Mich. House Race Focuses on Detroit Mayor Scandal
Voters also went to the polls in Missouri to pick nominees for governor, and in Kansas and Georgia to decide House and Senate races.
In Michigan, Democratic Rep. Carolyn Cheeks Kilpatrick has faced little opposition since first getting elected to the House in 1996 after nearly two decades in the state Legislature.
But the three-way primary campaign has been the toughest of her congressional career, forcing her to confront questions about Mayor Kwame Kilpatrick's conduct and who could best represent the struggling Detroit district.
Because the district is heavily Democratic, the primary winner will be heavily favored in the November general election.

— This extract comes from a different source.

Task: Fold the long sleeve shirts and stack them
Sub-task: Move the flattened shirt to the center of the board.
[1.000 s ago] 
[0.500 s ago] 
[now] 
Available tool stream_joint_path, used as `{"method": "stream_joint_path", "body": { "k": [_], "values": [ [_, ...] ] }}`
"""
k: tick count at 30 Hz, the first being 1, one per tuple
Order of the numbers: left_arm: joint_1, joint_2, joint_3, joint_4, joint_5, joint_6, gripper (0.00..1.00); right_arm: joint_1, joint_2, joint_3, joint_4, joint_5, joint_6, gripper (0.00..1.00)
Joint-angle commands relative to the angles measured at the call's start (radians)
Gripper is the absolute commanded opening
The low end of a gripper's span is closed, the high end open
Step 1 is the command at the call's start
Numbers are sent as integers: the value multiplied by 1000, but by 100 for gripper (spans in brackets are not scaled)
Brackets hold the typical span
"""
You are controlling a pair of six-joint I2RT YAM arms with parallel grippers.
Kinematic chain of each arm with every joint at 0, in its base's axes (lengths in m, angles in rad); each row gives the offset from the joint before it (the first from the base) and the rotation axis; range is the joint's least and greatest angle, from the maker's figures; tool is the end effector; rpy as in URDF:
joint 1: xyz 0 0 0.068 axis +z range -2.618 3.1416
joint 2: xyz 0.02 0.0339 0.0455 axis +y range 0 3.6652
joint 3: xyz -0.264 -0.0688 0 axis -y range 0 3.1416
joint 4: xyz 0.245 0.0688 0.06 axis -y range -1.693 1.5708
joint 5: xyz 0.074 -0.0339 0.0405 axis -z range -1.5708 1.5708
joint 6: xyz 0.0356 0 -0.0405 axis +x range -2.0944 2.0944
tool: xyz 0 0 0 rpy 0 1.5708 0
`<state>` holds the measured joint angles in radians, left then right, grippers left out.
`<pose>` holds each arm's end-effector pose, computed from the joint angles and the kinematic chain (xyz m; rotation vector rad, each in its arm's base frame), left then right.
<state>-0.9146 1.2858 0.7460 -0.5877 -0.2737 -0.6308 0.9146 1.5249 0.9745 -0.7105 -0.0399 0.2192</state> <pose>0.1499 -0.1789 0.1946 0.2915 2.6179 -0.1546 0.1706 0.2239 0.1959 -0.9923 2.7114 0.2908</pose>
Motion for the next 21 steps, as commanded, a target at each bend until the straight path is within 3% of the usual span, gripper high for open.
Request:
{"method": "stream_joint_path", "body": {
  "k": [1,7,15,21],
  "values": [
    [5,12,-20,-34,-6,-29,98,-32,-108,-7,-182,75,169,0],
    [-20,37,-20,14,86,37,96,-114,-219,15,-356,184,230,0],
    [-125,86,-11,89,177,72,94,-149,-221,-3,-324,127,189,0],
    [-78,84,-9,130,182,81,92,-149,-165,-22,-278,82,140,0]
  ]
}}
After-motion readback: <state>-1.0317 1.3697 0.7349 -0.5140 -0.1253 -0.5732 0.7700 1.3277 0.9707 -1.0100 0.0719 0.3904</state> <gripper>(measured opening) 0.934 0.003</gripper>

Kwame Kilpatrick, 38, and his former top aide are charged with perjury, misconduct and obstruction of justice - all connected to their testimony in a civil trial last year in which they denied having a romantic relationship.
But those claims have been contradicted by text messages in a scandal that has dominated news coverage in Detroit for months.
During the campaign, challenger Mary Waters has repeatedly referred to the felony charges against the mayor and criticized the congresswoman for defending him. The former state representative released a scathing ad that contrasted the felony charges against the mayor with video of the congresswoman defending her son at a rally.
"The reason she got challenged on that was her own doing," Waters said. "If she had not been out publicly defending his behavior, it wouldn't have happened in the first place."
At a recent forum, the congresswoman said she supports her son and would "raise whatever he needs for his defense - as any mother in this room would do."
The third primary candidate, state Sen. Martha Scott, has downplayed the scandal and argued that focusing on the mayor's troubles will do little to help the district, where many people have struggled with high unemployment and poverty.
Carolyn Kilpatrick has campaigned on her record in Congress, where she serves on the House Appropriations Committee and leads the Congressional Black Caucus.
In Missouri, the state treasurer and a Republican congressman were competing for the GOP nomination to succeed Gov. Matt Blunt, who decided not to seek a second term.
Rep. Kenny Hulshof is the insider, landing the endorsements of virtually every top Republican official in Missouri other than Blunt, who has remained officially neutral. Hulshof also has the backing of the state's most powerful business groups, and the cash advantage to go with it.
Treasurer Sarah Steelman is running as an outsider. She's adopted a "Power to the People" slogan, campaigned by bus on two-lane back roads and sought to turn Hulshof's Washington experience against him.
On the Democratic side, the favorite was Attorney General Jay Nixon, who faced only token opposition.
In Kansas, former Republican Rep. Jim Ryun, a former Olympian who held the world record in the mile for eight years, tried to reclaim the seat he lost in 2006. Ryun, who held the seat for five terms, was opposed by state Treasurer Nancy Jenkins.
In suburban Kansas City, anti-abortion prosecutor Phill Kline faced a tough primary challenge in his bid for a full, four-year term as district attorney of the state's most populous county.
Kline drew national attention with his investigations of abortion clinics when he was Kansas attorney general. He lost his 2006 re-election bid to an abortion rights supporter, but Republicans picked him to fill a vacancy in the Johnson County prosecutor's job. His primary opponent was Steve Howe, a former assistant district attorney.
In Georgia, voters were to decide a runoff between the DeKalb County chief executive and a former state lawmaker in the Democratic race for the Senate.
The county executive, Vernon Jones, and state Rep. Jim Martin were the top voter getters in the state's five-way primary in July. The runoff winner will face Republican incumbent Saxby Chambliss in November.